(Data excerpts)
+++

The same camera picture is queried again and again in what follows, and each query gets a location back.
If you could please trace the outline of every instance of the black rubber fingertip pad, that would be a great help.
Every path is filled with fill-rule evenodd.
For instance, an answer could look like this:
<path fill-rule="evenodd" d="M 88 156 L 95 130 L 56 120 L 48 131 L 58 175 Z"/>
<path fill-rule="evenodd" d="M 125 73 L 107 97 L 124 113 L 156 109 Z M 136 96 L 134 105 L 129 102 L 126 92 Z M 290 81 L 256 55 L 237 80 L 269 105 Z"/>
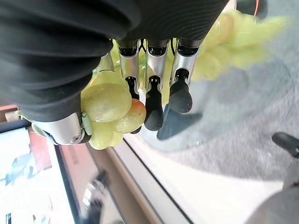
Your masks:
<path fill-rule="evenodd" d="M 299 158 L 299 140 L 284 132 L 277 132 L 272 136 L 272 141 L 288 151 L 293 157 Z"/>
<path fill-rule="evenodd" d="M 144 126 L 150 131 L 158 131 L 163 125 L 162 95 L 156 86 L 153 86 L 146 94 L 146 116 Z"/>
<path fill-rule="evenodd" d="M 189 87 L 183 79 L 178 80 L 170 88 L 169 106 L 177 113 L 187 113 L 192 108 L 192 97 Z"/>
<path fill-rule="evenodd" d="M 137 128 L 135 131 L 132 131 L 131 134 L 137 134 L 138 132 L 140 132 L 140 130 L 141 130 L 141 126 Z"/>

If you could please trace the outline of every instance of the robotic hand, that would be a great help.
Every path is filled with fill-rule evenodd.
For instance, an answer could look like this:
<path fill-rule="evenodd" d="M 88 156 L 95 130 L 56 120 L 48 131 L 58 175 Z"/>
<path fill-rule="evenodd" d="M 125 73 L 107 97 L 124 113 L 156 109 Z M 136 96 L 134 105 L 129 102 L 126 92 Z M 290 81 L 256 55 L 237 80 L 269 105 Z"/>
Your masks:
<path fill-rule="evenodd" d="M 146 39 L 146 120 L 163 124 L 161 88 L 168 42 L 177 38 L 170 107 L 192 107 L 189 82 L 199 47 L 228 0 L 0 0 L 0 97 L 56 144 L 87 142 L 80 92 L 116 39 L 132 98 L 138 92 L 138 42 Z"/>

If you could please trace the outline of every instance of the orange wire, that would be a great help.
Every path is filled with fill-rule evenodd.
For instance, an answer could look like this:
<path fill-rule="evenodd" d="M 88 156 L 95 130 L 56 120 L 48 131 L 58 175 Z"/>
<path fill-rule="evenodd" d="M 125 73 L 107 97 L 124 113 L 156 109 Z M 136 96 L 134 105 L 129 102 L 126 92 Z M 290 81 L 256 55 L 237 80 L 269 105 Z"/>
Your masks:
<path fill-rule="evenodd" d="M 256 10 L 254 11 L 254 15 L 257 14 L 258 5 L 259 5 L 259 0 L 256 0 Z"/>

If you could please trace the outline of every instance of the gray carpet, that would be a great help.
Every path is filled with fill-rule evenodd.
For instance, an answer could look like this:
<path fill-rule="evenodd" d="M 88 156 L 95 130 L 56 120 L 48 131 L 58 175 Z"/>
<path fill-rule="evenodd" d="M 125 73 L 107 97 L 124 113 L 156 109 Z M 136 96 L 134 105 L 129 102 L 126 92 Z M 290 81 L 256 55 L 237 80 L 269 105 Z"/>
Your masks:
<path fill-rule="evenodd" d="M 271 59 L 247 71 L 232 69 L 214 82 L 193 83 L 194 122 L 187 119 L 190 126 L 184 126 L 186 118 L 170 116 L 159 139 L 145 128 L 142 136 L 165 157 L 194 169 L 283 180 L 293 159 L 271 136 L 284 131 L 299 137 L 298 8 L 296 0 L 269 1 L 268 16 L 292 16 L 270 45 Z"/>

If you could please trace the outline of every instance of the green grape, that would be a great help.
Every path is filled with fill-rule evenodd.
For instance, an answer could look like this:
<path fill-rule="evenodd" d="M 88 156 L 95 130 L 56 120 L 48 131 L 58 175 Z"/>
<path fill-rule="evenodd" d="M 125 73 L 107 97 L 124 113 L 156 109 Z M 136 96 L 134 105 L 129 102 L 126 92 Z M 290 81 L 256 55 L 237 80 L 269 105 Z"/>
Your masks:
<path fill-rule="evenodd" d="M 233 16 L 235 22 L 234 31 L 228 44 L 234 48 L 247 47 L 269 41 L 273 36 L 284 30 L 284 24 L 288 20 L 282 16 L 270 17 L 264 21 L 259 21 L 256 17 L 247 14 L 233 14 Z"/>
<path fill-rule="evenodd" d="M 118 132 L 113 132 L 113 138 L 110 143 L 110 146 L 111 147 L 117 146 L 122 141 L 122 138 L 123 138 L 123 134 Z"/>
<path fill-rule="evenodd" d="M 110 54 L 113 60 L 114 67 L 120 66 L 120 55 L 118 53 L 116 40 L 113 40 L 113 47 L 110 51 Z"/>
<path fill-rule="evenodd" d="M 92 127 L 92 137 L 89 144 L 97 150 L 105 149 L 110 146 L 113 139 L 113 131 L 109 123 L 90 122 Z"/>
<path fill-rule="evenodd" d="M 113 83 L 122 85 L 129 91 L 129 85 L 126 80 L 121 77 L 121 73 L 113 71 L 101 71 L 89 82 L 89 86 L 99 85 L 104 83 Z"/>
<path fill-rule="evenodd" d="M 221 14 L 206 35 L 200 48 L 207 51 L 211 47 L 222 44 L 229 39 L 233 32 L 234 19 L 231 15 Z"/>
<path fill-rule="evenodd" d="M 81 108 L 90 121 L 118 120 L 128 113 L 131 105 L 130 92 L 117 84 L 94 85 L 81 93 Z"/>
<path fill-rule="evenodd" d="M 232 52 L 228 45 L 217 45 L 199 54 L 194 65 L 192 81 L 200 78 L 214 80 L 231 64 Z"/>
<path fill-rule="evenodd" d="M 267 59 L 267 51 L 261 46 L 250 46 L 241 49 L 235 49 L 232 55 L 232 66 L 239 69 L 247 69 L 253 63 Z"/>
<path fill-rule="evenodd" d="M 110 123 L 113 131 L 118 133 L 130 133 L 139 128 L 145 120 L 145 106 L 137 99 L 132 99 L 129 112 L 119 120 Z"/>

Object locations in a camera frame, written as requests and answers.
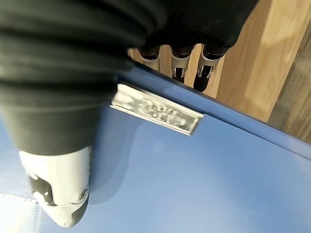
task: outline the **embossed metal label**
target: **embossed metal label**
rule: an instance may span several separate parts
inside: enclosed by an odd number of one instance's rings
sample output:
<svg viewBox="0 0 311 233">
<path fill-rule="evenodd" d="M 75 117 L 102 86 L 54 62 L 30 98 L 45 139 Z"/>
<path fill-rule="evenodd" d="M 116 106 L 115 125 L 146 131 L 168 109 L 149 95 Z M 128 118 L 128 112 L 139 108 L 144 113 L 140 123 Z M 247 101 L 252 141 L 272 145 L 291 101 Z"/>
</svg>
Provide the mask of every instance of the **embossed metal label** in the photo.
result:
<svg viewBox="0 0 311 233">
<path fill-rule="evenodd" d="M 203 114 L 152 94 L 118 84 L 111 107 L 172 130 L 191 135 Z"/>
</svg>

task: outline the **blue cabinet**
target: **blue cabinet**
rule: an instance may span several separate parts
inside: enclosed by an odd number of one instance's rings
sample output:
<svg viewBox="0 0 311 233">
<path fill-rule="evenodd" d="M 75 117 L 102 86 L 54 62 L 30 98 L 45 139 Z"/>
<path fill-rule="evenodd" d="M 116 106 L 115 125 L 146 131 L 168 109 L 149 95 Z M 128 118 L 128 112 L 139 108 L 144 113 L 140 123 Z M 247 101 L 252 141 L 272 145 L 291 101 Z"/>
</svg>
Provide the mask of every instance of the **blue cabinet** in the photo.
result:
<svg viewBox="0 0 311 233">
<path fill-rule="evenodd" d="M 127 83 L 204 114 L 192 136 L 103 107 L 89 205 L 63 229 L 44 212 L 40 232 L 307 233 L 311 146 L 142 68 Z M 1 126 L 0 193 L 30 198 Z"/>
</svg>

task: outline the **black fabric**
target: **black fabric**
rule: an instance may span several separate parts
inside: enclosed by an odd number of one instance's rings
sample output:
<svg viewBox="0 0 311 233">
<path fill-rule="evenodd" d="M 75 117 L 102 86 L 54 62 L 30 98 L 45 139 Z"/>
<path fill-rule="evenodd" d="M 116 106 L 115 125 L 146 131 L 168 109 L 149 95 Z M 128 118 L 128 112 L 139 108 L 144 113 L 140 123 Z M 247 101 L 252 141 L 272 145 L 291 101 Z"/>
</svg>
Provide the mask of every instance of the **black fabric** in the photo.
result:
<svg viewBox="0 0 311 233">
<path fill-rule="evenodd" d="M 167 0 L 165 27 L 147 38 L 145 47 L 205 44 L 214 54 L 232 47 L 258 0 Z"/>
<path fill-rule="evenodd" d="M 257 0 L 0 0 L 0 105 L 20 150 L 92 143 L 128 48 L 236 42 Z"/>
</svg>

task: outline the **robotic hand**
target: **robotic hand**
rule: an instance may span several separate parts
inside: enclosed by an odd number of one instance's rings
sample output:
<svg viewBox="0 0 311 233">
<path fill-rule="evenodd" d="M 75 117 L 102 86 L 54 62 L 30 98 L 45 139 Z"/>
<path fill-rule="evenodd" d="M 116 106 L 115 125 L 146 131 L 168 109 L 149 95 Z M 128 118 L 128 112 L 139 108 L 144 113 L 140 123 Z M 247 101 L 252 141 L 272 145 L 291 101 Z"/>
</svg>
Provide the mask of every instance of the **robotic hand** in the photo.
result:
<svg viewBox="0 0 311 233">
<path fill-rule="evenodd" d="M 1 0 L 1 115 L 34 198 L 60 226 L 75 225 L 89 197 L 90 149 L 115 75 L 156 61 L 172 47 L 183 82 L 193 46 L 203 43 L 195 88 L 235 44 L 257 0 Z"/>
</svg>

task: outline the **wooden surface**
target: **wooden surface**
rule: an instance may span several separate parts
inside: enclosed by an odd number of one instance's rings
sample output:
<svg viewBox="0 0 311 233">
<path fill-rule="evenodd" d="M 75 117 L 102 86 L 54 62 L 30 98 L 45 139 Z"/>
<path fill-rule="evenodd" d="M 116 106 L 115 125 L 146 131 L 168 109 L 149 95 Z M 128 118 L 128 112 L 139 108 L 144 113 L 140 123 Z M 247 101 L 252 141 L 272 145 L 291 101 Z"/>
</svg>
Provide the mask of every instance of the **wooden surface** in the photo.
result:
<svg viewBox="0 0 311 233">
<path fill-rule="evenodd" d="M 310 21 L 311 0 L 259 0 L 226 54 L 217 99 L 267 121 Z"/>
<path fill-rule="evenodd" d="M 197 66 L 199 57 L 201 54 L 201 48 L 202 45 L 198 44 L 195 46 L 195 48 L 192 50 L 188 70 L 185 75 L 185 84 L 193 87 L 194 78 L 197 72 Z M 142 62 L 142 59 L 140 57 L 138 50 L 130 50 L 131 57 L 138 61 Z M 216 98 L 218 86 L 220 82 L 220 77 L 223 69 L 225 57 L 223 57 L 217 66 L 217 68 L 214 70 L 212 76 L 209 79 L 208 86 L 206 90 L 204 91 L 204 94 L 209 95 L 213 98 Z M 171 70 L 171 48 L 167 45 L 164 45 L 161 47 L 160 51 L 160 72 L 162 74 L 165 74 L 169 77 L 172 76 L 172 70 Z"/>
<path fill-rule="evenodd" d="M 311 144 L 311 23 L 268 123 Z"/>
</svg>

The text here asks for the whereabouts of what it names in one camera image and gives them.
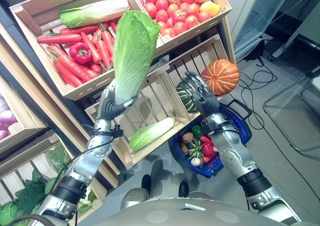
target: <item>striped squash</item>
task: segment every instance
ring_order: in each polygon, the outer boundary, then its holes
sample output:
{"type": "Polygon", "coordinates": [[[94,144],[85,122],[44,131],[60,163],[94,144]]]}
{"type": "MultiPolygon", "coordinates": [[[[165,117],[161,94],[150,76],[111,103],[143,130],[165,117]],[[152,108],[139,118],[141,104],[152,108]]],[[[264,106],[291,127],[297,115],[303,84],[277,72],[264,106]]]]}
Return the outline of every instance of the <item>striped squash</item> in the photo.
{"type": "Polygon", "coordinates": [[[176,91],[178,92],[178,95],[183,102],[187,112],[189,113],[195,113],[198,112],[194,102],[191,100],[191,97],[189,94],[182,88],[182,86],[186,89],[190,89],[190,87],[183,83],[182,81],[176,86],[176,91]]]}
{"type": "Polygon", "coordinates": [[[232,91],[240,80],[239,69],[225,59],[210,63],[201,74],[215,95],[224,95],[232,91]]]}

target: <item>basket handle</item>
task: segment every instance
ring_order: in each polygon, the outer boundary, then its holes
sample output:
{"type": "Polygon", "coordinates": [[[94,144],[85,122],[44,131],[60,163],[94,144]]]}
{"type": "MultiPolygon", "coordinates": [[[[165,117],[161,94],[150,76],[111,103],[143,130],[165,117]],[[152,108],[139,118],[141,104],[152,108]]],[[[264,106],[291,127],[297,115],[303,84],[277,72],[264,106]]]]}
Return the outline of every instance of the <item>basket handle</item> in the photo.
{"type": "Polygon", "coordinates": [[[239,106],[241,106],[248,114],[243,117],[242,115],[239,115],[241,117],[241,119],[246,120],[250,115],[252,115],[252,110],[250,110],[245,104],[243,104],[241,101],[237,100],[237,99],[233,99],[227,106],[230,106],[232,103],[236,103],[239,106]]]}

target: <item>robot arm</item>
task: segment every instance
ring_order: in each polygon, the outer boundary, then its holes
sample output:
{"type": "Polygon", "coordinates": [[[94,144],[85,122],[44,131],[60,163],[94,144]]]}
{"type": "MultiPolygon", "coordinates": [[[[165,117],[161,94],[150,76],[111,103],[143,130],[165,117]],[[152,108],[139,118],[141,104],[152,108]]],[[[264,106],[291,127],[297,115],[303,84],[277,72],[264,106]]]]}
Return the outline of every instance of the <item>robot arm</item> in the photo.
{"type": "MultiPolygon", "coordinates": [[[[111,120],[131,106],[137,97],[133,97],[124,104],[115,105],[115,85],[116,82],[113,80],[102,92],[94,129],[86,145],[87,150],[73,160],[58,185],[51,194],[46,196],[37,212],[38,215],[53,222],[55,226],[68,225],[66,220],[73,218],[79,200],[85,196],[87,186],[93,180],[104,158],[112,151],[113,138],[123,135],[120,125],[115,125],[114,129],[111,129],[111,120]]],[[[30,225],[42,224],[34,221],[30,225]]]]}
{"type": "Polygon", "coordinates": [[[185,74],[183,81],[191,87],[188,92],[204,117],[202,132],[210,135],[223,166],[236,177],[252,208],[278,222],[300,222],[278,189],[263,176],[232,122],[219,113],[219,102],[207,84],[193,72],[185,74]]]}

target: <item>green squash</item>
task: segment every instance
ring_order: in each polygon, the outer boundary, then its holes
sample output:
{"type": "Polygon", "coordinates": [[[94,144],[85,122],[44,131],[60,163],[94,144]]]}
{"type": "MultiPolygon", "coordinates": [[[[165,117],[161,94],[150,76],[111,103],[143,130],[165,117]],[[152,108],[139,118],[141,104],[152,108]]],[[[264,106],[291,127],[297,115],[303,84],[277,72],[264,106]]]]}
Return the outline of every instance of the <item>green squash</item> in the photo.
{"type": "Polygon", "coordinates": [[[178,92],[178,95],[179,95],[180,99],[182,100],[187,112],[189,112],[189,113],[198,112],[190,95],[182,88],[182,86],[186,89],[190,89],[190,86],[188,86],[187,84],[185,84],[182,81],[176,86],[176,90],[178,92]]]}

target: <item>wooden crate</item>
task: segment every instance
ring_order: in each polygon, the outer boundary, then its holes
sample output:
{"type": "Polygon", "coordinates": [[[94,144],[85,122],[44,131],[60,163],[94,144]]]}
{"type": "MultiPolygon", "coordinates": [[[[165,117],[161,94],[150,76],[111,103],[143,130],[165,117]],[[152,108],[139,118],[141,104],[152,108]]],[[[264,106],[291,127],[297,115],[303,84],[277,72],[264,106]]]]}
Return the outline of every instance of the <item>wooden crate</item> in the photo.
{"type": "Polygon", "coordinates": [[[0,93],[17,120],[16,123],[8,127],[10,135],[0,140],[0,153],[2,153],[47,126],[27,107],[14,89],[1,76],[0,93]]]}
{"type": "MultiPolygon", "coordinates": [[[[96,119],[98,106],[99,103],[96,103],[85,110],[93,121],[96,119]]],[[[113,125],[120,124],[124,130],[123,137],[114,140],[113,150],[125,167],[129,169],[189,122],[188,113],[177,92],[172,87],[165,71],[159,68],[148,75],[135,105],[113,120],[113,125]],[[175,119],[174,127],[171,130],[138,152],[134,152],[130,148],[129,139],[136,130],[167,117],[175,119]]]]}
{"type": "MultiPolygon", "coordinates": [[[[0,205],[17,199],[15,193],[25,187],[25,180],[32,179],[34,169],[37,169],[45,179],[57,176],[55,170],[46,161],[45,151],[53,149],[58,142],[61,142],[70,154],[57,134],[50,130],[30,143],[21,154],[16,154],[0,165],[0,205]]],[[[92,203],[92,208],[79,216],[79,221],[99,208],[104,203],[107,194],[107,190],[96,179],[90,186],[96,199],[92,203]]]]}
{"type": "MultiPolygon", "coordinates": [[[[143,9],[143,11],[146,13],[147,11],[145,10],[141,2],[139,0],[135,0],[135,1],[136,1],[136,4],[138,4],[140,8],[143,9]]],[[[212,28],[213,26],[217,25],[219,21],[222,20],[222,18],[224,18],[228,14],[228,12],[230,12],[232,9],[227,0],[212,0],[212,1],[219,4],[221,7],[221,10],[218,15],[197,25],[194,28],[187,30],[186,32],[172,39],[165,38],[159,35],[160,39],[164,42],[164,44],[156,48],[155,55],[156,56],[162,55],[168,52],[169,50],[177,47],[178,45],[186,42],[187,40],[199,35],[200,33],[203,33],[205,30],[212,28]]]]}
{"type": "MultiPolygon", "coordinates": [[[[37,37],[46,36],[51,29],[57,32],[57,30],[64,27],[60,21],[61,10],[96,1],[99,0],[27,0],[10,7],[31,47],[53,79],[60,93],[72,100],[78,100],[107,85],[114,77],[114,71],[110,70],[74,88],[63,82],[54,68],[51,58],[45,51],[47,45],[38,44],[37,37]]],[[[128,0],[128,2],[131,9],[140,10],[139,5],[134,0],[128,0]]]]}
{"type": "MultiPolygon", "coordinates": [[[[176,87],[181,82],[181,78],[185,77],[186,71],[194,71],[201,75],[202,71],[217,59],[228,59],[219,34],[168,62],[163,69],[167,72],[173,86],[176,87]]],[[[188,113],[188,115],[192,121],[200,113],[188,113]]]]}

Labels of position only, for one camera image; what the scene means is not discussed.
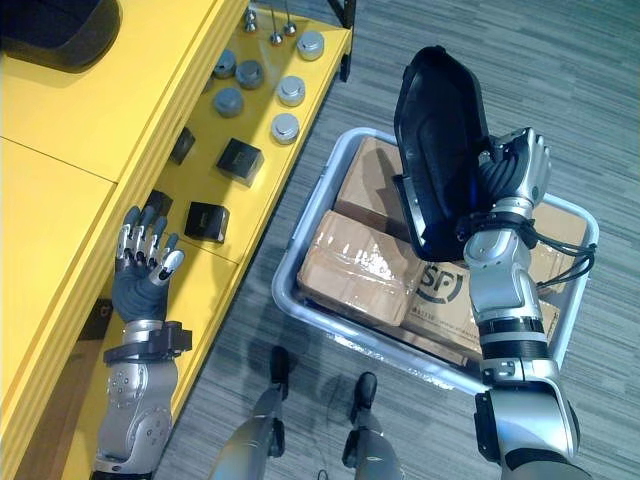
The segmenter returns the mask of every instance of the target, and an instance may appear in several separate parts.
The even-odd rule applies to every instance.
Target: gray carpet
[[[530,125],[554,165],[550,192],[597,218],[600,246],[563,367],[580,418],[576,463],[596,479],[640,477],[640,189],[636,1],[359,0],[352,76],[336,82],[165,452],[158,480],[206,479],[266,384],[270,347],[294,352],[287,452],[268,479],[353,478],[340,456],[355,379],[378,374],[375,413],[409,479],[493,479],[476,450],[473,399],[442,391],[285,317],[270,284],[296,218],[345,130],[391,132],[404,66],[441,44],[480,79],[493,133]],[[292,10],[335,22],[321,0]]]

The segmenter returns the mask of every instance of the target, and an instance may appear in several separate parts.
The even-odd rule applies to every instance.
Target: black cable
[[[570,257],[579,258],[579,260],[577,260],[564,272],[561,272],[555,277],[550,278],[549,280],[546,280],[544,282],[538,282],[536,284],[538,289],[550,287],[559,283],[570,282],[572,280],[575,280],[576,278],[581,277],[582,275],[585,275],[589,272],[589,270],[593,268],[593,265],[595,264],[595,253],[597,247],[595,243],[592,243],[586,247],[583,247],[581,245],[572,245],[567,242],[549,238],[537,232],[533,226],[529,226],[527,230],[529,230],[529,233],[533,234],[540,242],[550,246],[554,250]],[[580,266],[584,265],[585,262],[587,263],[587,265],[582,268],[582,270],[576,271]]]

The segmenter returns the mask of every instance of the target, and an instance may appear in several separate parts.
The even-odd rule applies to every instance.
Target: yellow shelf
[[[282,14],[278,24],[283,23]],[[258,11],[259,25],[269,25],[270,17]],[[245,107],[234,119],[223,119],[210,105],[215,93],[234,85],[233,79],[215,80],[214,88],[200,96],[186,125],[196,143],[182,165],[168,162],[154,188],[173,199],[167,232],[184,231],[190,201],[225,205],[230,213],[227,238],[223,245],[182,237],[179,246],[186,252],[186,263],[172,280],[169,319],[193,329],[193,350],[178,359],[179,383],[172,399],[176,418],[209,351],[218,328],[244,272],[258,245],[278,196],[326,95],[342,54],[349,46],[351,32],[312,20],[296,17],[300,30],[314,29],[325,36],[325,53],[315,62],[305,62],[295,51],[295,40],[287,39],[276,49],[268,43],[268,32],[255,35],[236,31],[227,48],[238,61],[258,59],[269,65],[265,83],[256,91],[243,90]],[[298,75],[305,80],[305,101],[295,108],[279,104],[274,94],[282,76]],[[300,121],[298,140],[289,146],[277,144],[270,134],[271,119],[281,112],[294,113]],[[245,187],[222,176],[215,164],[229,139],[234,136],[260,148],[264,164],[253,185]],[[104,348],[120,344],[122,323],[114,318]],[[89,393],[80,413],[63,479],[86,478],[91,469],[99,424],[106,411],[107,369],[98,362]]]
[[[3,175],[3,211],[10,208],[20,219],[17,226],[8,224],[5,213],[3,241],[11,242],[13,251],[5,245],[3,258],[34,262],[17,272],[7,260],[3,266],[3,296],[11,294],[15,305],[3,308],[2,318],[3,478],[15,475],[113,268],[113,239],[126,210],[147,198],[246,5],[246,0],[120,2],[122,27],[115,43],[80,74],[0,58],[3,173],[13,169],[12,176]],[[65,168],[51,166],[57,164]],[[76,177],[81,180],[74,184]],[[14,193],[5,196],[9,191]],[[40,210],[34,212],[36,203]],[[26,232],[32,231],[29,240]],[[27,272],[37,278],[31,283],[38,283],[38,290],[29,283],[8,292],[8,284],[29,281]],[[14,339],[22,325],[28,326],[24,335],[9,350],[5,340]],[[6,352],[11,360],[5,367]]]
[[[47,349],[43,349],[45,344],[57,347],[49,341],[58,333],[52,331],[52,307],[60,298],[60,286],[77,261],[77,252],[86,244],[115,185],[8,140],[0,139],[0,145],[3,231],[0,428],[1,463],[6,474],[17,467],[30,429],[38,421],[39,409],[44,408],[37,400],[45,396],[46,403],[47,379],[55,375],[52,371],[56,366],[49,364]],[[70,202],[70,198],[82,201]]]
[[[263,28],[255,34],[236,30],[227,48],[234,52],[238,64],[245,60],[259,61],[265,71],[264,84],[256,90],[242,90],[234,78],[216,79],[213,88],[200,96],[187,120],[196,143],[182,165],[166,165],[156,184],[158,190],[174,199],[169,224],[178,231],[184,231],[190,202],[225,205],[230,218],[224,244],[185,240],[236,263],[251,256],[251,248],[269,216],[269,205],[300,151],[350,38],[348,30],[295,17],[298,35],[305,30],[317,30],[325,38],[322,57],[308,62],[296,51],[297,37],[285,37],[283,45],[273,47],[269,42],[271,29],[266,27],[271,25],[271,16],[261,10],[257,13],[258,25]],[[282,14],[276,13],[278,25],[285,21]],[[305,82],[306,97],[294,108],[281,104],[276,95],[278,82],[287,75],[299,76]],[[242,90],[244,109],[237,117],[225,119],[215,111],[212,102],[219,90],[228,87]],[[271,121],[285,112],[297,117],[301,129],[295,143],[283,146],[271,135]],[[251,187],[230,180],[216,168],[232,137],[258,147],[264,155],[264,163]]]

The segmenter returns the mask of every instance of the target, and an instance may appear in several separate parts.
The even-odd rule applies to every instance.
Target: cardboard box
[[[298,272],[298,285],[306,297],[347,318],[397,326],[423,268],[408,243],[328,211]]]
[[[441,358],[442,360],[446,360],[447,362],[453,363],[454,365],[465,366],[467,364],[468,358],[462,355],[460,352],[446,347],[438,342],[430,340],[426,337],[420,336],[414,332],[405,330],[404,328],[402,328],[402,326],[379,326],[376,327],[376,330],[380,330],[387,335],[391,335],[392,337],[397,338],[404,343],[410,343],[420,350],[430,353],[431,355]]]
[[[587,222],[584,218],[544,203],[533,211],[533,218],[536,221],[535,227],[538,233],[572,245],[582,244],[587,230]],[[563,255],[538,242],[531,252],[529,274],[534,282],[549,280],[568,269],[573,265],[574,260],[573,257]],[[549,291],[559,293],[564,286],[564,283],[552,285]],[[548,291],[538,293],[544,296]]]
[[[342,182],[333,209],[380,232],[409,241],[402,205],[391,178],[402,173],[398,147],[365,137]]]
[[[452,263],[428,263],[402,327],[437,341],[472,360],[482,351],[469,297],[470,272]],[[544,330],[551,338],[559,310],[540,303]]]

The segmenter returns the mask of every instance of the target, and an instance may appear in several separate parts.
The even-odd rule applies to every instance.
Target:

+++

* _Goal of the exercise_: Only a number is wanted. How many lines of the entries above carry "fabric"?

* _Output_: 3